To monitor the effect of nature restoration projects in North Sea
ecosystems, accurate and intensive biodiversity assessments are vital.
DNA based techniques and especially environmental DNA (eDNA)
metabarcoding from seawater is becoming a powerful monitoring tool.
However, current approaches are based on genetic target regions of
<500 nucleotides, which offer limited taxonomic resolution.
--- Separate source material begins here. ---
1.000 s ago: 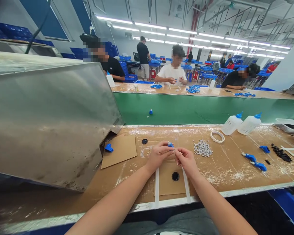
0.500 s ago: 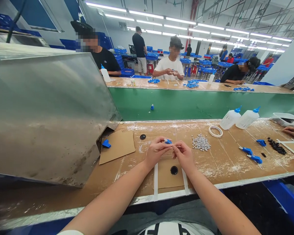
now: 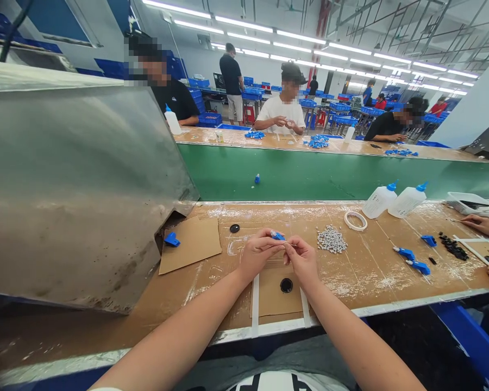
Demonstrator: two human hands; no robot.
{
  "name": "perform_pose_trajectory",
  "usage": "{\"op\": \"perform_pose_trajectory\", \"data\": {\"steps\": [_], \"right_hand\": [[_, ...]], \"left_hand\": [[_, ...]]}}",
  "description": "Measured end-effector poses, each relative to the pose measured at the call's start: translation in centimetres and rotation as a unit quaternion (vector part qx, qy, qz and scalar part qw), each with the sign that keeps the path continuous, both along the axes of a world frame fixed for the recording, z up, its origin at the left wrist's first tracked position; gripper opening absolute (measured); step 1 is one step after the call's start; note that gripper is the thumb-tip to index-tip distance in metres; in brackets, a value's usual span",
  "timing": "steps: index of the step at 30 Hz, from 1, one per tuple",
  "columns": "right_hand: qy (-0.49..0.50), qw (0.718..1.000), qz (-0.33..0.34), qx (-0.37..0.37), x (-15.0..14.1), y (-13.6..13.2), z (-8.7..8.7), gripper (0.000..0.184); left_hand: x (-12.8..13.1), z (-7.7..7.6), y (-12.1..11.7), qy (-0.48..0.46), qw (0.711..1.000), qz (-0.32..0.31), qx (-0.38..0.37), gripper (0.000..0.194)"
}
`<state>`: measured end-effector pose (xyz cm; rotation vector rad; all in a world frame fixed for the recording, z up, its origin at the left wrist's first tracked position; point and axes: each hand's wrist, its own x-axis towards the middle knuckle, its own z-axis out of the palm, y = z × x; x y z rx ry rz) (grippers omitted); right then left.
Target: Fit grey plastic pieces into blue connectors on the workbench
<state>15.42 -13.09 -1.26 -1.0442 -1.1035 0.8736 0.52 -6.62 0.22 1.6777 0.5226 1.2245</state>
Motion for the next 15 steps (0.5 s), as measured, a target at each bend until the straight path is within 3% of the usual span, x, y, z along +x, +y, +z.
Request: {"op": "perform_pose_trajectory", "data": {"steps": [4, 6, 7, 9, 11, 13, 15], "right_hand": [[-0.064, 0.998, -0.006, 0.008, 1.8, -0.5, 1.7, 0.031], [-0.178, 0.984, 0.018, 0.008, 3.3, -1.2, 3.0, 0.031], [-0.265, 0.963, 0.043, 0.011, 4.1, -1.6, 3.7, 0.031], [-0.464, 0.881, 0.092, 0.032, 5.3, -2.7, 4.9, 0.030], [-0.627, 0.766, 0.127, 0.069, 5.8, -3.6, 5.7, 0.024], [-0.722, 0.667, 0.155, 0.100, 5.6, -4.4, 6.1, 0.018], [-0.769, 0.600, 0.184, 0.118, 5.0, -4.8, 6.1, 0.017]], "left_hand": [[0.1, 0.1, 0.4, 0.030, 0.999, 0.014, -0.006, 0.026], [0.3, -0.1, 0.6, 0.029, 0.998, 0.014, -0.047, 0.028], [0.5, -0.3, 0.8, 0.017, 0.997, 0.000, -0.076, 0.028], [1.0, -0.8, 1.0, -0.017, 0.990, -0.041, -0.132, 0.029], [1.3, -1.4, 1.3, -0.038, 0.981, -0.071, -0.175, 0.042], [1.6, -1.9, 1.6, -0.041, 0.974, -0.088, -0.204, 0.054], [1.7, -2.2, 1.8, -0.036, 0.970, -0.108, -0.216, 0.050]]}}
This study aims to develop and validate a long read nanopore sequencing
method for eDNA that enables improved identification of fish species. We
designed a universal primer pair targeting a 2kb region covering the 12S
and 16S rRNA genes of fish mitochondria. eDNA was amplified and
sequenced using the Oxford Nanopore MiniON. Sequence data was processed
using the new pipeline Decona, and accurate consensus identities of
above 99.9% were retrieved. The primer set efficiency was tested with
eDNA from a 3.000.000 L zoo aquarium with 31 species of bony fish and
elasmobranchs. Over 55% of the species present were identified on
species level and over 75% on genus level. Next, our long read eDNA
metabarcoding approach was applied to North Sea eDNA field samples
collected at ship wreck sites, the Gemini Offshore Wind Farm, the Borkum
Reef Grounds and a bare sand bottom. Here, location specific fish and
vertebrate communities were obtained. Incomplete reference databases
still form a major bottleneck in further developing high resolution long
read metabarcoding. Yet, the method has great potential for rapid and
accurate fish species monitoring in marine field studies.